Skip to content

Let's consider improvements to how internal errors are handled in the Pbench Server #3124

Open
@portante

Description

@portante

Summary suggestions

TBD

Initial Discussion

This is a very long description due to the nature of the stack traces discussed here. The referenced code can be found in branch https://github.com/portante/pbench/tree/PBENCH-944, the basis for PR #3081.

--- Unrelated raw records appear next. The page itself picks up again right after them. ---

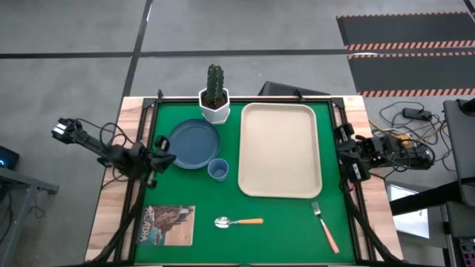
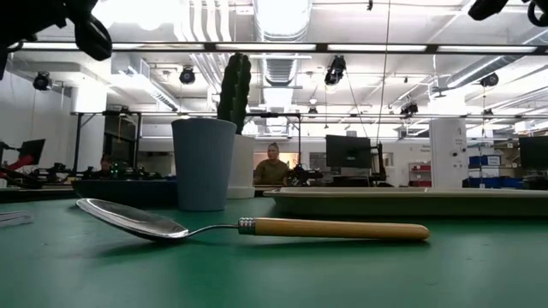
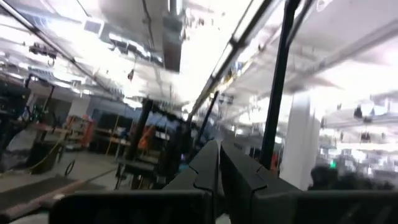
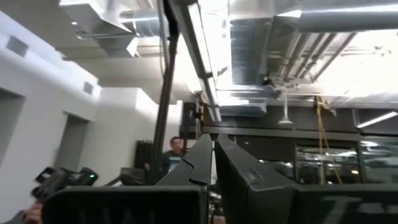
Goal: Pick and place plate/cup/fork/spoon on tray
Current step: Put the blue plate at the center of the white serving tray
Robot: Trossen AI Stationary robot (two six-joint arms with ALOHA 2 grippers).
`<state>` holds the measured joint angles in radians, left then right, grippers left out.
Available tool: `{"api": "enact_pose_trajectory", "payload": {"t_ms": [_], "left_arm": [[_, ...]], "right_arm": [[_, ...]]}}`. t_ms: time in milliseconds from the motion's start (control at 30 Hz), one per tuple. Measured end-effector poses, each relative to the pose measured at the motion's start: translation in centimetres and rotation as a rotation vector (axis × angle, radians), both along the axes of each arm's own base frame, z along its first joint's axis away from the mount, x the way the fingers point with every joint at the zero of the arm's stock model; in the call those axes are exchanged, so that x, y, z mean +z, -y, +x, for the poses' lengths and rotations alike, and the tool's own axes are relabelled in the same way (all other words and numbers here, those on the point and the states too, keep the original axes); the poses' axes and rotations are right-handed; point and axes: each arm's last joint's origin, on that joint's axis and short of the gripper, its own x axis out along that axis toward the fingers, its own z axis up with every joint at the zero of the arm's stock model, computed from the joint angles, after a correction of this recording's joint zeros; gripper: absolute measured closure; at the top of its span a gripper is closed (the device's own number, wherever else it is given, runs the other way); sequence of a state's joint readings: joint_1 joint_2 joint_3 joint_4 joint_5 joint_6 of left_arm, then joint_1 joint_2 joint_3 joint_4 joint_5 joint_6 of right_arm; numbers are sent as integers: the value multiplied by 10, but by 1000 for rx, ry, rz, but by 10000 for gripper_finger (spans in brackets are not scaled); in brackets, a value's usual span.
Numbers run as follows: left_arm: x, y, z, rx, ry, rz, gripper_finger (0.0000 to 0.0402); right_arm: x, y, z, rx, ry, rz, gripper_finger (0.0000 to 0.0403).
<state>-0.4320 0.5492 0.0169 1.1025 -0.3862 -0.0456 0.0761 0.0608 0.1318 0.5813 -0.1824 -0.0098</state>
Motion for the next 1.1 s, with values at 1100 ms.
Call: {"api": "enact_pose_trajectory", "payload": {"t_ms": [1100], "left_arm": [[58,12,58,566,-610,-204,402]], "right_arm": [[-4,0,2,9,-37,25,392]]}}
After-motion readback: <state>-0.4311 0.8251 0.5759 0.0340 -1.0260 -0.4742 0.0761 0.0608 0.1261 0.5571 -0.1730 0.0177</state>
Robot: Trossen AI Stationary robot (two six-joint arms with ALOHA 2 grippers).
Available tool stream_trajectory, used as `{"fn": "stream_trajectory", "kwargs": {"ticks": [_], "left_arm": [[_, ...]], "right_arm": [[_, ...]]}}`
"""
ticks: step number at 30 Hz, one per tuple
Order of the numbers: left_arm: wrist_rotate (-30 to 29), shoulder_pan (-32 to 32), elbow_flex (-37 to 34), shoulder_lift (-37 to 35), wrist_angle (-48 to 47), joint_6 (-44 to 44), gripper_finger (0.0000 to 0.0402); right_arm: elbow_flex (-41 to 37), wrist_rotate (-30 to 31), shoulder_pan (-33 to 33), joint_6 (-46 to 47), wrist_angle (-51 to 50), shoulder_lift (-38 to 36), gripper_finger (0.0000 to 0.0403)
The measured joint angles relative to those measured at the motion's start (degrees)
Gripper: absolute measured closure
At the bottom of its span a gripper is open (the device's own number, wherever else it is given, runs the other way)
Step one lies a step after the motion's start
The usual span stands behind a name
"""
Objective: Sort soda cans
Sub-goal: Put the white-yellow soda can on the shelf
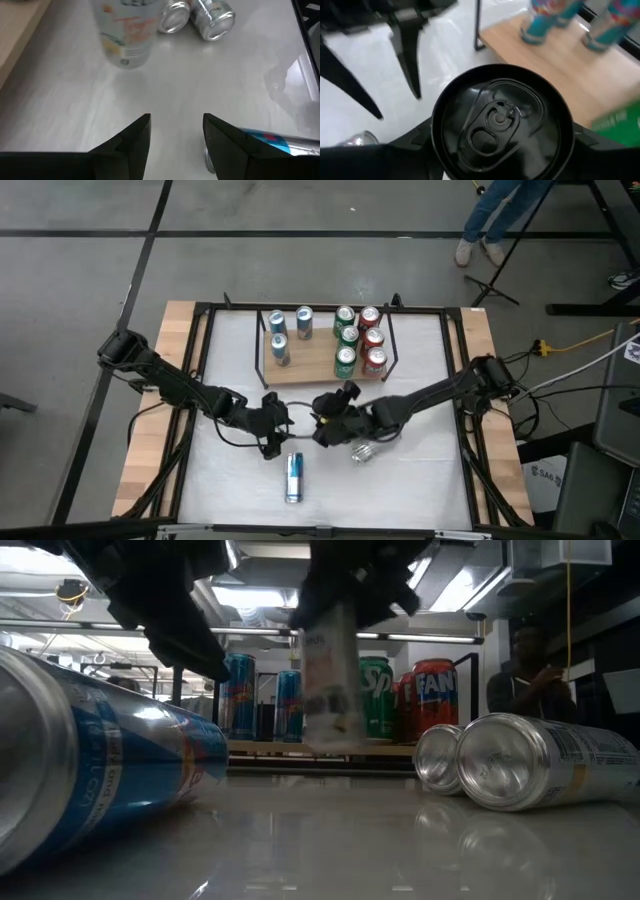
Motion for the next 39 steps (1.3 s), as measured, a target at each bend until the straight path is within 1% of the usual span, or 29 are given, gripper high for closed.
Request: {"fn": "stream_trajectory", "kwargs": {"ticks": [10,19,25,30,34,37,39], "left_arm": [[-2.0,0.0,0.0,0.0,0.2,0.0,0.0227],[-6.6,0.0,0.0,0.0,0.4,0.0,0.0227],[-9.4,0.1,0.0,0.0,0.5,0.0,0.0227],[-10.8,0.0,0.0,0.0,0.5,0.0,0.0227],[-11.5,0.0,0.0,0.0,0.5,0.0,0.0227],[-12.3,0.1,0.0,0.0,0.5,-0.1,0.0227],[-12.5,0.1,0.0,0.0,0.6,-0.1,0.0227]], "right_arm": [[0.0,-15.7,-9.9,-20.0,10.7,-3.4,0.0155],[0.0,-31.1,-21.2,-31.6,10.5,-3.9,0.0154],[0.0,-41.2,-27.5,-39.8,10.5,-3.9,0.0153],[0.0,-48.8,-31.3,-46.4,10.5,-3.9,0.0153],[0.0,-55.6,-33.8,-49.7,10.6,-3.8,0.0153],[0.1,-59.1,-35.3,-50.8,10.7,-2.9,0.0153],[0.1,-59.9,-35.9,-51.2,10.7,-2.1,0.0153]]}}
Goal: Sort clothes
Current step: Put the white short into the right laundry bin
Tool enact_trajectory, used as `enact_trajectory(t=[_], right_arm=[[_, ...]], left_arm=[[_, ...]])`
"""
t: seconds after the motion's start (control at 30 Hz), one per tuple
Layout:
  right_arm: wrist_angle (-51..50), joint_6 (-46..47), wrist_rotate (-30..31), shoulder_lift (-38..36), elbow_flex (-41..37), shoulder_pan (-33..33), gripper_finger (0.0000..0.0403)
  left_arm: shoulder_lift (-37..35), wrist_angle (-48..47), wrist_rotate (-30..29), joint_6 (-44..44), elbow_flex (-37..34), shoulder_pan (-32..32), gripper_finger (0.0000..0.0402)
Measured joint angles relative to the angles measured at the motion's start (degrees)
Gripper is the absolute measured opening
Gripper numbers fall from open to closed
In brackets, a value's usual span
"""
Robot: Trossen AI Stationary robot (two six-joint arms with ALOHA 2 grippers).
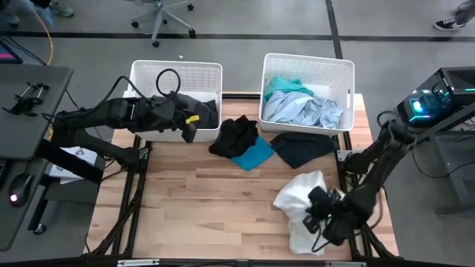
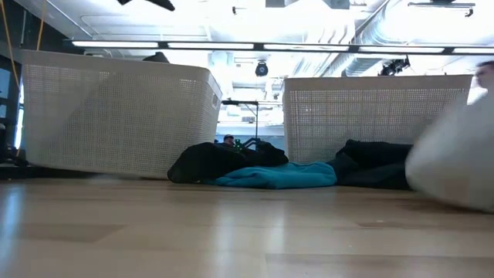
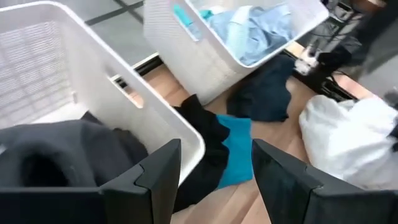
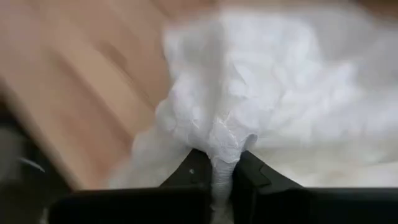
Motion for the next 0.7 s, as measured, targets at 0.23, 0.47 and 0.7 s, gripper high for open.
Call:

There are two "Tracebacks" being discussed, 1 and 2, which are in separate sections below. Both were taking from log messages emitted by the Pbench Server code

For both stack traces the core problem was a database schema that did not match the code. An attempt to delete a Dataset object failed because the DELETING state was not in the stored database schema.

This issue is NOT about the particular base exception, but IS about the Pbench Server code and its error handling / logging code paths.

Both stack traces are logged via the log_exception() method of the Flask() "app" as called by the handle_exception() method of the Flask object when an unhandled exception occurs.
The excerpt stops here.